Any OS that runs more than one task at a time needs some mechanism for the tasks to communicate with each other. For example, in IanOS keboard events are obtained by sending a message from the requesting program to the keyboard task. Because tasks have separate memory maps they cannot access each other's memory, so simple shared variables are not possible. In IanOS we solve this problem by the use of messages. Tasks send a message to a port and other tasks retrieve this message from the same port. The routines to handle messaging are in the file messaging.c. There are two basic functions, SendMessage and ReceiveMessage. A third function, SendReceiveMessage allows a task to send a message and then wait for a reply.

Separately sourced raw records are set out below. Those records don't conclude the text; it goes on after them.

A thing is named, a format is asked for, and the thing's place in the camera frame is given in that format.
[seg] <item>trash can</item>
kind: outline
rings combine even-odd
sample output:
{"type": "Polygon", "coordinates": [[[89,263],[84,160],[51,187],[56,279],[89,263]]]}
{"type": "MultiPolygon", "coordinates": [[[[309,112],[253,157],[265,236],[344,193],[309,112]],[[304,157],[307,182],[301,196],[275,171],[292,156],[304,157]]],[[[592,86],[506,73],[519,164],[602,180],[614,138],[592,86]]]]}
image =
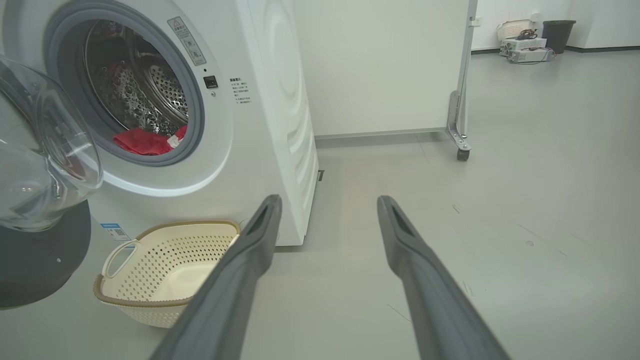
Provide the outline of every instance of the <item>trash can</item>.
{"type": "Polygon", "coordinates": [[[575,20],[553,20],[542,24],[545,26],[542,30],[542,38],[547,39],[547,47],[553,49],[556,54],[562,54],[575,20]]]}

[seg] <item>red cloth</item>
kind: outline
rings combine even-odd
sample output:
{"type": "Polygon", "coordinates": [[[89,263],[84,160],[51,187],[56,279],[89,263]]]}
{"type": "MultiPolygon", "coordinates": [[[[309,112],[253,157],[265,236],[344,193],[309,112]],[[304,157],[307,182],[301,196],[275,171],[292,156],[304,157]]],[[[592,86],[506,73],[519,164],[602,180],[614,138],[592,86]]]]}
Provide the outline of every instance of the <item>red cloth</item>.
{"type": "Polygon", "coordinates": [[[182,126],[178,131],[175,132],[175,136],[177,136],[179,140],[182,140],[182,138],[184,138],[184,134],[186,133],[187,133],[187,127],[182,126]]]}
{"type": "Polygon", "coordinates": [[[162,155],[173,150],[168,137],[134,128],[113,137],[117,146],[138,155],[162,155]]]}

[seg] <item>instruction label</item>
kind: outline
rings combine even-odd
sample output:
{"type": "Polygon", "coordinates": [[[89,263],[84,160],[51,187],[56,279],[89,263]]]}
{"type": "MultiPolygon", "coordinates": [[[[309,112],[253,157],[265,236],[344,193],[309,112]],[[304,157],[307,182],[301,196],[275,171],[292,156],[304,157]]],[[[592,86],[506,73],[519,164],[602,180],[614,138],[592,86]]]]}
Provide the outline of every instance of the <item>instruction label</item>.
{"type": "Polygon", "coordinates": [[[118,224],[100,224],[103,229],[111,235],[111,237],[119,244],[123,244],[127,241],[131,241],[131,238],[127,235],[127,233],[122,230],[120,225],[118,224]]]}
{"type": "Polygon", "coordinates": [[[236,104],[251,104],[249,86],[246,84],[246,81],[241,78],[233,78],[229,80],[231,81],[231,89],[234,91],[236,104]]]}
{"type": "Polygon", "coordinates": [[[205,60],[204,55],[200,51],[200,47],[182,19],[179,16],[174,17],[173,19],[167,20],[167,23],[171,26],[176,36],[178,36],[187,53],[189,53],[193,65],[206,64],[207,60],[205,60]]]}

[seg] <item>caster wheel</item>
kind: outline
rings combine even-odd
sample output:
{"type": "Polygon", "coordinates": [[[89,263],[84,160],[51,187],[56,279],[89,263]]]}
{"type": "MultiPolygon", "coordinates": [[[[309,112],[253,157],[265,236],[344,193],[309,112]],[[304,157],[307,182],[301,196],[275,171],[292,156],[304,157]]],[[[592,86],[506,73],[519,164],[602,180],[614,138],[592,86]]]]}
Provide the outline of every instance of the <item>caster wheel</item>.
{"type": "Polygon", "coordinates": [[[469,159],[469,153],[470,151],[463,151],[458,149],[458,160],[467,161],[469,159]]]}

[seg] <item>electronic device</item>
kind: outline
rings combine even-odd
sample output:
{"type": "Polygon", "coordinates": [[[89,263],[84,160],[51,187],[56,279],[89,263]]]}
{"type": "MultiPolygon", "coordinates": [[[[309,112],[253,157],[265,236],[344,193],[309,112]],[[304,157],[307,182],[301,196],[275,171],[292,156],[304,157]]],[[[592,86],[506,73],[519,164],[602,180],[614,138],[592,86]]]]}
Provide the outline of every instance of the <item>electronic device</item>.
{"type": "Polygon", "coordinates": [[[550,61],[554,52],[550,49],[510,50],[507,60],[510,63],[535,63],[550,61]]]}
{"type": "Polygon", "coordinates": [[[500,55],[507,56],[508,50],[524,50],[547,46],[547,39],[532,38],[525,40],[504,39],[500,44],[500,55]]]}

The format of messages, and message ports, is defined by the structs Message and MessagePort in include/kstructs.h. One thing that we must account for is that there may be more than one message waiting at a message port; hence the struct Message contains a field nextMessage, that allows us to create a linked list of waiting messages, and the struct MessagePort has a field msgQueue pointing to this linked list. SendMessage allocates some kernel memory to store the message, copies the message from the sending task's memory space to this kernel memory, and then links the message into the queue for that message port. The field waitingProc of the message port is then checked to see if any task is waiting to receive a message from this particular message port (the field will be -1 is no-one is waiting). If no task is waiting, the job is done; if there is a waiting task then it is marked as runnable and a specific task switch is made to that task. (It seems to me fair that if a task is blocked waiting for a message then it gets a chance to run as soon as the message is available - whether this is a reasonable view remains to be seen.)

RecieveMessage is very simple. It checks the message port to see if any messages are waiting there; if not the calling task is marked non-runnable and a task switch is made. If a message (or messages) is waiting at the port it is removed from the message queue and its contents are copied to the buffer (Msg) specified in the function call. SendReceiveMessage is also very simple. It creates a temporary message port, passes this address as part of the message being sent, and then receives the reply on that temporary message port - naturally, the task will block until that reply is received.